Using a large prospective multicenter cohort (ChiLREN study group), a recent study examined 289 infants and identified three subtypes of biliary atresia (BA) enrolled in PROBE (Hepatology 2013; 58: 1724-31).
Previously, BA has been considered to have two presentations:
- Acquired/nonsyndromic ~90%
- Embryonic/syndromic ~10%
However, this study suggests the following:
- Group 1 -nonsyndromic, isolated BA. n=242 (84%)
- Group 2 -BA with major malformation but without laterality defect. n=17 (6%)
- Group 3 -syndromic, with laterality defect. n=30 (10%)
Group 3 BA defects included splenic abnormalities (eg. asplenia, polysplenia, right-sided spleen), cardiovascular anomalies (eg. dextrocardia, TAPVR, interrupted IVC) and gastrointestinal anomalies (eg. “abdominal heterotaxy,” malrotation, annular pancreas).

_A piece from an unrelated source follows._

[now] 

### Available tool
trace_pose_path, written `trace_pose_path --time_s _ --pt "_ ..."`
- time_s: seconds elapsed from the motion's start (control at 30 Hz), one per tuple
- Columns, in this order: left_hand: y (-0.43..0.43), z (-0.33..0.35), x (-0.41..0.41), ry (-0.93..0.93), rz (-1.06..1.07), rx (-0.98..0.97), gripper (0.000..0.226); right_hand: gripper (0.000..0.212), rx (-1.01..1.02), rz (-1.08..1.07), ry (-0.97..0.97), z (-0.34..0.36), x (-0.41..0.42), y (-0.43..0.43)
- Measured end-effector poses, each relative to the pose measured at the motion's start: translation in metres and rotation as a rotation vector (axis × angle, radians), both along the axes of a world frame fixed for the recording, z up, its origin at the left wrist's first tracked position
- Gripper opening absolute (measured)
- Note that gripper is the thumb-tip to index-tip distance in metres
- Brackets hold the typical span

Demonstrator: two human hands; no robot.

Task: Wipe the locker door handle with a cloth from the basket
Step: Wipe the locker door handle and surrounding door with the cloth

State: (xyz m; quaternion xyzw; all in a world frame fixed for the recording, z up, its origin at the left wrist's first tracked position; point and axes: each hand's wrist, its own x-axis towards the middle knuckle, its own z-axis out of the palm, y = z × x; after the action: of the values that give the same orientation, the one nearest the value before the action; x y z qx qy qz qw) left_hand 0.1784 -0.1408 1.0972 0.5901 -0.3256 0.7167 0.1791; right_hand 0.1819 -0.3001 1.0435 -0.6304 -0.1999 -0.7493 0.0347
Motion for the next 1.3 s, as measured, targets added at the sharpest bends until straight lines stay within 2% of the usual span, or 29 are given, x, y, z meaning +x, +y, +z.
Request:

In contrast, Group 2 BA had frequent genitourinary problems (cystic kidney and hydronephrosis) along with different cardiovascular anomalies and gastrointestinal anomalies which included esophageal/duodenal/jejunal atresia and imperforate anus.
- The frequency of cardiac problems is particularly important to recognize as this could make differentiation from Alagille syndrome more difficult.
- One other interesting finding was the high incidence of autoimmunity in first-degree relatives of all BA groups (~44%).
Bottomline: there are at least 3 subtypes of BA.